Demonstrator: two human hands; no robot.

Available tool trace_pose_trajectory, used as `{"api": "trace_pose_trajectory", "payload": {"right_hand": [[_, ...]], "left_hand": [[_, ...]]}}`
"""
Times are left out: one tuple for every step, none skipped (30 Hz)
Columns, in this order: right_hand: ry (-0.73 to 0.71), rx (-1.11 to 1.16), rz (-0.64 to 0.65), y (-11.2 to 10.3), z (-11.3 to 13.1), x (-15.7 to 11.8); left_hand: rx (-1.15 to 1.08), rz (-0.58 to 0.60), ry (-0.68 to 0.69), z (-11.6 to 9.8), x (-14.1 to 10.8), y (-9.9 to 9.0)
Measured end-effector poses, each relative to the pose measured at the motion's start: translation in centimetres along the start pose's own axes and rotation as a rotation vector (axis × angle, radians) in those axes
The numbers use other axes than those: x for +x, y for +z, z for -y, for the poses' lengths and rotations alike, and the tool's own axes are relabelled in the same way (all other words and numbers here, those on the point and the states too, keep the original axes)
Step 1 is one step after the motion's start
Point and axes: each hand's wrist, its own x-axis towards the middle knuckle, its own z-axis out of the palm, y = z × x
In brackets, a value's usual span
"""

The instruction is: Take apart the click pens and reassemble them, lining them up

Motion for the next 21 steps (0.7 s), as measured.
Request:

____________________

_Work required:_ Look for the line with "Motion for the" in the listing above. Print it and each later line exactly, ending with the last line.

_Solved problem:_
Motion for the next 21 steps (0.7 s), as measured.
Request:

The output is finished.